The top package for his in-bay automatic carwash is $15, and he is constantly evaluating the marketplace and his pricing (or $18 with the a la carte tire gloss option) model. He is able to do this by tracking sales and testing add-on services.
“Once you get to the point where 20 percent of your customers are buying the top package, it’s time to raise prices,” he said. “The market is showing itself ready to move up.”
According to Willis, one of the biggest mistakes he witnessed on his trips across the country and in his own market is operators who under-value their service. “Your customers will only pay what you expect them to,” he said, advising others to re-consider how their menu is set-up and evaluate their own pricing structure.
In addition to leading the market in price, Willis also takes great measures to make sure he is incorporating new and innovative solutions on a regular basis.
For example, he started offering a monthly wash package program a while back, and also had the RFID (radio frequency identification) capabilities added in each of his self-serve bays.

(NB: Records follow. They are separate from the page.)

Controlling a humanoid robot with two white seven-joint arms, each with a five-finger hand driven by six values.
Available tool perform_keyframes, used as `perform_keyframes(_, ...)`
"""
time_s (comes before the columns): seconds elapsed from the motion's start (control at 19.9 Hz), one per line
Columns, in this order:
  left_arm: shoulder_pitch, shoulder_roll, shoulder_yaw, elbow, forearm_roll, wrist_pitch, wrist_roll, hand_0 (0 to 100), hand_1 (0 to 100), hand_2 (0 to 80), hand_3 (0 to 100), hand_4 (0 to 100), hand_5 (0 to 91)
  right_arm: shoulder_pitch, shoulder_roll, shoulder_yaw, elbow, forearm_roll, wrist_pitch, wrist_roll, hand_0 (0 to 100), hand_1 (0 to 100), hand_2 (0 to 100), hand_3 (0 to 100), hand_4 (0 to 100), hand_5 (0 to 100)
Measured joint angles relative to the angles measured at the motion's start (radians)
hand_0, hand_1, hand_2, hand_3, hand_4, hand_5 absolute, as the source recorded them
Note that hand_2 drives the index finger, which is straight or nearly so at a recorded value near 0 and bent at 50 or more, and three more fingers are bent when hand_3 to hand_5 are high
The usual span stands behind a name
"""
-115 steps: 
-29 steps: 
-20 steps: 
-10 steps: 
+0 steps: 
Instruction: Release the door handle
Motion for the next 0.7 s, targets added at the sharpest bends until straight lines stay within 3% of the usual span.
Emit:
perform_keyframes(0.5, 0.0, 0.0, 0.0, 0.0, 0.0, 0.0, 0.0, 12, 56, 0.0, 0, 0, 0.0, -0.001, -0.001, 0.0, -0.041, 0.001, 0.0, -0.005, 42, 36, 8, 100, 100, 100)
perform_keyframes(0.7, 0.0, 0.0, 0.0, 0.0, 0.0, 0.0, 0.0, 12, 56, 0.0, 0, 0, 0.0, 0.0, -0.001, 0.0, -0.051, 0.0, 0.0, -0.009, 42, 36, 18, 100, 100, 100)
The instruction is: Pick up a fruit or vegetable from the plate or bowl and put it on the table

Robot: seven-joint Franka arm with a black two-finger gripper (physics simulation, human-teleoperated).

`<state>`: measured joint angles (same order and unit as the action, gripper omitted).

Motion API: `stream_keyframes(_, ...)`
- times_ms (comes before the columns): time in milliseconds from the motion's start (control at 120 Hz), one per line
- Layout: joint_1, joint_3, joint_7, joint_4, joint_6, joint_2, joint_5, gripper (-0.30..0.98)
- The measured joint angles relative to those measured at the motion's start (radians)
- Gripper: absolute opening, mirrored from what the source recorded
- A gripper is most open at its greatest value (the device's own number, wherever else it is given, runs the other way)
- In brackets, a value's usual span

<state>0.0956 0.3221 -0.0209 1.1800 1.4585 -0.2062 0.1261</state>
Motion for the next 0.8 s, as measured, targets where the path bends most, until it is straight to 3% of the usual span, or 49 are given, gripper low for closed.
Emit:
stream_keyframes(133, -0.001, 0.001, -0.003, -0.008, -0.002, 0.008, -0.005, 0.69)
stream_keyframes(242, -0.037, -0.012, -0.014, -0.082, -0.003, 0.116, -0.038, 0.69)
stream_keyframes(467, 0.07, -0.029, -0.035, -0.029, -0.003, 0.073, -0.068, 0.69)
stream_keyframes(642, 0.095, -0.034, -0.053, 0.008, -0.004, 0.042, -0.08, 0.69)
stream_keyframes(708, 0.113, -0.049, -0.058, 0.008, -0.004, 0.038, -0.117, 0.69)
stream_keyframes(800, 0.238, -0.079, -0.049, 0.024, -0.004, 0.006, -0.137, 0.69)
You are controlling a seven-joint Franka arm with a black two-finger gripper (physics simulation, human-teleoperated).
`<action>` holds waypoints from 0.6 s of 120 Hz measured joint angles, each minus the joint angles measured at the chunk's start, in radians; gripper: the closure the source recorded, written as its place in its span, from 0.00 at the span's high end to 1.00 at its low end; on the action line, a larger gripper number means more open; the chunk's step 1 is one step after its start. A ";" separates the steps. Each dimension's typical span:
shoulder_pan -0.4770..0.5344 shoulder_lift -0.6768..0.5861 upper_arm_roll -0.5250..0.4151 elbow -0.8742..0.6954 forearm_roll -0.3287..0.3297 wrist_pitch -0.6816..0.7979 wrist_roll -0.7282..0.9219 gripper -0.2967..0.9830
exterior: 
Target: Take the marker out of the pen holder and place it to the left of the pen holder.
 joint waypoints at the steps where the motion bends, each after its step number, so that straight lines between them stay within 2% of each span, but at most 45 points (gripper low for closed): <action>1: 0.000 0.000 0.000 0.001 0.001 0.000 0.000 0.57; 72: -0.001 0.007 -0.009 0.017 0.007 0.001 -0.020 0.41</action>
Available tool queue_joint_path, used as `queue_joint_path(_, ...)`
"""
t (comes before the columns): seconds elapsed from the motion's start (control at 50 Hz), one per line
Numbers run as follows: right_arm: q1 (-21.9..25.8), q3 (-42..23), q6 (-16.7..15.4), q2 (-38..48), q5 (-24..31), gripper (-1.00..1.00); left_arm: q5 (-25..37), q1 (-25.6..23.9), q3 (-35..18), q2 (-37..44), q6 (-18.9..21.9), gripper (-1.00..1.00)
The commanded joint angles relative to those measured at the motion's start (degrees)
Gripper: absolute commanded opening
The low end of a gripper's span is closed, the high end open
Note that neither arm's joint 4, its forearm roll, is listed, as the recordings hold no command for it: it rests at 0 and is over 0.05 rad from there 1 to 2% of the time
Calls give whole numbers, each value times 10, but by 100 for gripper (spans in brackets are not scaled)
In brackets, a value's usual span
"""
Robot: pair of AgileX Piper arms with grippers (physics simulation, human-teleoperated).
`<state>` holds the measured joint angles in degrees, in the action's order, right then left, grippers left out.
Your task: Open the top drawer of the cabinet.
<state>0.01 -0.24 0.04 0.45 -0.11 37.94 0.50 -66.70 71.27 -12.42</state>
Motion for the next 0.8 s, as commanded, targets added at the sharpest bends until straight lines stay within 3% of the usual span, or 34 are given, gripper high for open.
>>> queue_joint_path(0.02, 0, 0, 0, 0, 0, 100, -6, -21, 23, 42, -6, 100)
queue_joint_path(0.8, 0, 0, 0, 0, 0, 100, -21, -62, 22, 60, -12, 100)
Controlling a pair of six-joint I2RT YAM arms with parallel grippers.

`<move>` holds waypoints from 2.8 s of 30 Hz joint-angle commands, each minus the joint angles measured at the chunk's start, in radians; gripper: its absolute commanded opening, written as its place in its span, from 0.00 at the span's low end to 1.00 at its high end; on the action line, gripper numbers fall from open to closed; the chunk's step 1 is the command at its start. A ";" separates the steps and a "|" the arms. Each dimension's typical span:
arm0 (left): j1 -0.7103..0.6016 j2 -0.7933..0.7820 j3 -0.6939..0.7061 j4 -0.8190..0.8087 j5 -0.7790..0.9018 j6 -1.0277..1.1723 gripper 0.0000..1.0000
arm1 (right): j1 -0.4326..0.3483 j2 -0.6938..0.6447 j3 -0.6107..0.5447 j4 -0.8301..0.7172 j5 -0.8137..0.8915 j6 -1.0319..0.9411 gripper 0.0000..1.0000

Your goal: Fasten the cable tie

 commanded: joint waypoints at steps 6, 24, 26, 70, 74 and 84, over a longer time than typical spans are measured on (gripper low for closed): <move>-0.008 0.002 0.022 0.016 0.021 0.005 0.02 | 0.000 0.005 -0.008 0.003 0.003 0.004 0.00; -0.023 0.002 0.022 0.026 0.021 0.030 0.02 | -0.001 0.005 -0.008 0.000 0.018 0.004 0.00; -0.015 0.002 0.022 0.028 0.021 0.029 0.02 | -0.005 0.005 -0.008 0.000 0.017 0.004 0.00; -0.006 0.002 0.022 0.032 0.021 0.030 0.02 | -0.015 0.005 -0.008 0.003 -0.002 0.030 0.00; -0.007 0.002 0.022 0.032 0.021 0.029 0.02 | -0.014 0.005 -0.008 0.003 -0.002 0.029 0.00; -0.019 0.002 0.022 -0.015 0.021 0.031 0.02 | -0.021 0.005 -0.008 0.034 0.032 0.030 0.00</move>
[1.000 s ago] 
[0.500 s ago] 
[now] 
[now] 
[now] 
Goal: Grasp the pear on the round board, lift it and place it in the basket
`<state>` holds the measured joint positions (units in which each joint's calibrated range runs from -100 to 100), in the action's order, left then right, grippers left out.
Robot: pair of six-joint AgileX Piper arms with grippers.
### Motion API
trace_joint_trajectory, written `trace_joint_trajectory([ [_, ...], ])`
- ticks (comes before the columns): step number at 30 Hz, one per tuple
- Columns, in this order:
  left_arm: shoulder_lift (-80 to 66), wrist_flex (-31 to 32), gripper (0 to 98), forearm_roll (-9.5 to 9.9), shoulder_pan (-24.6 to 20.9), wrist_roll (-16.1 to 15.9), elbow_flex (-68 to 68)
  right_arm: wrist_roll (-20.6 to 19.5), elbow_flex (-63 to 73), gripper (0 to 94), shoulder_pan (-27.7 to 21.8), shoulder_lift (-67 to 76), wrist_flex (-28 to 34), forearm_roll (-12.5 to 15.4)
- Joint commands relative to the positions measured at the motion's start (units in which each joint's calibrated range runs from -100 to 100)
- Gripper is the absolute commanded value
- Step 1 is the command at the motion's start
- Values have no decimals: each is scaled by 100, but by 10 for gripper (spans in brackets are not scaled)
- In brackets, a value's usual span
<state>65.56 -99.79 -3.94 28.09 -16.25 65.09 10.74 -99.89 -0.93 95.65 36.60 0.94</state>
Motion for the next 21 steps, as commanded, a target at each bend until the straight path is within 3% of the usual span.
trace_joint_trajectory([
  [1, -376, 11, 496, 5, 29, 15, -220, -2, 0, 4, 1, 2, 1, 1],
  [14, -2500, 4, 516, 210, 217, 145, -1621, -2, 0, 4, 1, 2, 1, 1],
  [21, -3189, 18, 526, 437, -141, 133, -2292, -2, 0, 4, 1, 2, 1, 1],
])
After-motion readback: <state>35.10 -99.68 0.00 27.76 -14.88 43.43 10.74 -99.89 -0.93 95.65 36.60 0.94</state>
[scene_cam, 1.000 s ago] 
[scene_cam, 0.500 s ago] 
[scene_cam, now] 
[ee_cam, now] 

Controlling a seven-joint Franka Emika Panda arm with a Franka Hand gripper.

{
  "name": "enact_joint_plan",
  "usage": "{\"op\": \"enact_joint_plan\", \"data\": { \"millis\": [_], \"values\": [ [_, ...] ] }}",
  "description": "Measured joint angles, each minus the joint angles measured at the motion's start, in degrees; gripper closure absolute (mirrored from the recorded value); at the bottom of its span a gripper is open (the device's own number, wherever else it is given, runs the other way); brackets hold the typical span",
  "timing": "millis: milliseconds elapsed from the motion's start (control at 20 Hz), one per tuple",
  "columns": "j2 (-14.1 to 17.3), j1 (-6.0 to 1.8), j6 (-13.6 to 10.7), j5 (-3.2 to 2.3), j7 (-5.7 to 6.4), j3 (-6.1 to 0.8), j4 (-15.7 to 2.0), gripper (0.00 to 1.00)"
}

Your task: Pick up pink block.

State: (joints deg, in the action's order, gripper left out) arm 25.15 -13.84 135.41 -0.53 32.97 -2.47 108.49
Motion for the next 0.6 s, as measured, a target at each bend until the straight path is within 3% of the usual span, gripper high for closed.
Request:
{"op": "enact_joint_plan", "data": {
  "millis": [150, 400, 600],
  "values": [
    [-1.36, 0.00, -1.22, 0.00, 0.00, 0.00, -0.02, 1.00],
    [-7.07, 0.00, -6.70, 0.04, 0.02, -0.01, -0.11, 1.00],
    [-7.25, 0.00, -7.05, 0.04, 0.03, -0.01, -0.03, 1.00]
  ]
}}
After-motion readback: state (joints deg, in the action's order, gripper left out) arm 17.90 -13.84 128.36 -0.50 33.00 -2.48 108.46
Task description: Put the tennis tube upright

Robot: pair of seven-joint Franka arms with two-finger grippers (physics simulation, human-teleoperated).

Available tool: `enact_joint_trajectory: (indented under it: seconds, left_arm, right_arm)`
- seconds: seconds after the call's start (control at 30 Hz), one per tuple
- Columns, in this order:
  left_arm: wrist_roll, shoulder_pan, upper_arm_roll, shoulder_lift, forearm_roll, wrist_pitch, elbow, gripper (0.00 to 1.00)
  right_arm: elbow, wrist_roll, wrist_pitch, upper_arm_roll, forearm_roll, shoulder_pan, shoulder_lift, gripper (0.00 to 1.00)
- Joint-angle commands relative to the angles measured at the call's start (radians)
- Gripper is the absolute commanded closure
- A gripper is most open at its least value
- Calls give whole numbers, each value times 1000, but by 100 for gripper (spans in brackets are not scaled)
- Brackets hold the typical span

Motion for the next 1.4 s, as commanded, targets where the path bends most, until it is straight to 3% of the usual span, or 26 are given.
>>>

He admits that customers might not yet be conditioned to understand a monthly wash program for the self-serve bay, but said his job is to stay ahead of the curve.
Willis stays in touch with other innovative operators like Tom Hoffman, Jr., of the Hoffman Car Wash chain in Albany, NY, and Chris Giroux of Freedom Car Wash in nearby Virginia Beach. “It’s nice because we can see what’s working at someone else’s wash and we can share ideas that way,” he said.
Another smart way he is continuing to innovate is by staying green and reducing expenses through LED lighting. He also has his chemicals custom-tailored to his wash in order to better control fragrance and color options. “Customers really pay attention to that kind of stuff,” he said.